Сплёвывая горькую слюну, я поднялся на ноги. Салтычиха, к моему удивлению, была жива. Булькала горлом, слабо дёргалась, но хуже всего было с её Талантом. Он хлестал вокруг невидимыми плетями, выплёвывал перегар эфира и наполнял подвал духотой. Надо было срочно убираться отсюда, пока не прибежали другие слуги кровавой барыни. Но уходить без остальных пленников я не собирался.
Первым делом освободил капитан-поручика. Бедняга мычал и бессмысленно вращал глазами, ничего не соображая. Но пара сильных пощёчин привела его в чувство.
— Вы слышите меня? Как вас зовут?
Он уставился на меня, часто моргая.
— Смирно!
Я отвесил ему ещё одну оплеуху.
— Как вас зовут?
— Тютчев. Тютчев Николай Андреевич.
— Вставайте, Николай Андреевич. Держитесь на ногах? Отлично. Идёмте, мне нужна ваша помощь.
Капитан-поручик послушно пошёл за мной, подволакивая ногу. Я освободил крепостную, висевшую без чувств, и мы вдвоём потащили её к выходу. Тютчев слегка скривился, но всё же поддерживал девушку. Мне пришлось сдержаться, чтобы не выругаться — как же я ненавижу дворянские предрассудки, из-за которых они относятся к крепостным как низшим существам.
— К двери, Николай Андреевич. Куда вас несёт?
— Простите, — капитан-поручик потряс головой, — в глазах двоится. Сильно по голове меня приложили, черти.
Он плюнул в лежащего на полу Тимоху и походя пнул его сапогом.
— Поторопитесь, надо быстрее выбраться отсюда.
У стены булькала кровью Салтычиха. Одного взгляда было достаточно, чтобы понять — без вариантов, умрёт в течение часа. Грудная клетка вмята, губы в крови, глаза закатились, а ноги подрагивают в судорогах. Ну и поделом гадине!

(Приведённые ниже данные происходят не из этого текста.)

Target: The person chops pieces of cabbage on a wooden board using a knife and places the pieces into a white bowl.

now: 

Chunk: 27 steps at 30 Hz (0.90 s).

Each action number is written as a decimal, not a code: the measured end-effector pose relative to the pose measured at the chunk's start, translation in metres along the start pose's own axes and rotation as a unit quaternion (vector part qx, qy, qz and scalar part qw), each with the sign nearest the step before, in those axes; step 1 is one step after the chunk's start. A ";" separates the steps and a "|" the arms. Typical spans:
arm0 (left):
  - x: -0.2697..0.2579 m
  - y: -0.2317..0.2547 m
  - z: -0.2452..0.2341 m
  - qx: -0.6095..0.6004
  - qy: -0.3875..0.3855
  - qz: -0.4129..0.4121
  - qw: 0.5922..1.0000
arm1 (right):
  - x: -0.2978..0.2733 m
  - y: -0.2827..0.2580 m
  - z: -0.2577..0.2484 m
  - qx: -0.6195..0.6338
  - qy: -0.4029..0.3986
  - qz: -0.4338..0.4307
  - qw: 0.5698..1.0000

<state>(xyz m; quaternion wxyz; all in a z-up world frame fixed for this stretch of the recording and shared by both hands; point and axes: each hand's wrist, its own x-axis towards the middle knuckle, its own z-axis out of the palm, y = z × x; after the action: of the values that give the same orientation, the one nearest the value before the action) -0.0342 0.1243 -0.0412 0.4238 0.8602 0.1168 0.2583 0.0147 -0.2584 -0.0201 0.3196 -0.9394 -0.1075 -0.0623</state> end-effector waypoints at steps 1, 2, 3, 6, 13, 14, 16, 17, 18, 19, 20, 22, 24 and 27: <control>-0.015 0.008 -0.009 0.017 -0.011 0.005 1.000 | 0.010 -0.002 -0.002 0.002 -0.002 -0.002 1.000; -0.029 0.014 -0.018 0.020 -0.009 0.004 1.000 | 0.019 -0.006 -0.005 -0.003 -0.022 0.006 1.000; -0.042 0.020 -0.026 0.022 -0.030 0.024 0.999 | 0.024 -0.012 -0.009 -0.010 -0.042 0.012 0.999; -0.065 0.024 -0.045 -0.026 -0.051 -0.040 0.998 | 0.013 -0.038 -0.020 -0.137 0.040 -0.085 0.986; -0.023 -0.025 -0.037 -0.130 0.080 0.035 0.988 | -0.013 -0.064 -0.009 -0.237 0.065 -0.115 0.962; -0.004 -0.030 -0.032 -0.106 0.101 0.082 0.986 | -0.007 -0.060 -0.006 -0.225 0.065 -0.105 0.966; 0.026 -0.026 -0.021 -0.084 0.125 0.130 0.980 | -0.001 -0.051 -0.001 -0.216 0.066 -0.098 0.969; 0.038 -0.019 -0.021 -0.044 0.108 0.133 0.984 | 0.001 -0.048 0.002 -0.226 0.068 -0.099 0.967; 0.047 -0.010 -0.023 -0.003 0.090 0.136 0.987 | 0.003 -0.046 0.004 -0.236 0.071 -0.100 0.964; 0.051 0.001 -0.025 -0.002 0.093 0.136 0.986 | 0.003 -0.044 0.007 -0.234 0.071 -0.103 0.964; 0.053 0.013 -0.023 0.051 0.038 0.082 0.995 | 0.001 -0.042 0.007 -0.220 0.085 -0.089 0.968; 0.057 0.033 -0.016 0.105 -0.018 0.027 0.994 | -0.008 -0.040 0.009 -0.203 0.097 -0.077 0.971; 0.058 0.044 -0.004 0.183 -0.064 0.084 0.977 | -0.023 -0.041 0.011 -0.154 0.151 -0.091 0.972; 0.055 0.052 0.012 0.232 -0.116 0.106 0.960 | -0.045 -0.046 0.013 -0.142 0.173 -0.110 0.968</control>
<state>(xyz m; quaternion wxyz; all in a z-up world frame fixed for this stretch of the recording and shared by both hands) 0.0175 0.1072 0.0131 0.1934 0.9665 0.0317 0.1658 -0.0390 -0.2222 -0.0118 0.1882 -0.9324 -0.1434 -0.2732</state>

Дверь распахнулась перед нами от удара снаружи, и мне в лицо уставилось гранёное дуло. Фёдор Салтыков, тяжело опираясь на трость правой рукой, левой крепко держал пистолет.
— Сдох…
Договорить и нажать на спусковой крючок он не успел. Глаза его округлились, рот распахнулся, и из него страшным языком вылезло окровавленное лезвие стилета.
Стальное жало убралось обратно. Салтыков обмяк и мешком рухнул на порог. За его спиной стоял Киж с торчащим из кулака механической руки лезвием. Весь забрызганный кровью, в порванном камзоле, с горящими яростью глазами.
— Константин Платонович! Простите, что так поздно, никак не мог найти, куда вас увезли.
— Помоги, — я с облегчением выдохнул.
Киж шагнул вперёд и с лёгкостью подхватил бесчувственную девушку на руки.
— Не беспокойтесь, нам больше никто не помешает.
Из подвала вела длинная и крутая лестница. Киж шёл впереди, следом Тютчев, и я замыкающим. Через Анубиса я чувствовал, как беснуется Талант Салтычихи, не желающий умирать вместе с хозяйкой. Лупит вокруг себя бесформенным колдовством, поджигая всё подряд. Нас нагнала волна воняющего гарью воздуха, и я прибавил шаг.
Мёртвый поручик, ни разу не ошибившись, вывел нас из особняка. Последние шаги мы почти бежали, подгоняемые дымом и гарью. И едва выскочили на улицу, позади завыло пламя, охватившее проклятый дом. Особняк вспыхнул как спичка, пропитанный колдовским пламенем, смешанным с эфиром.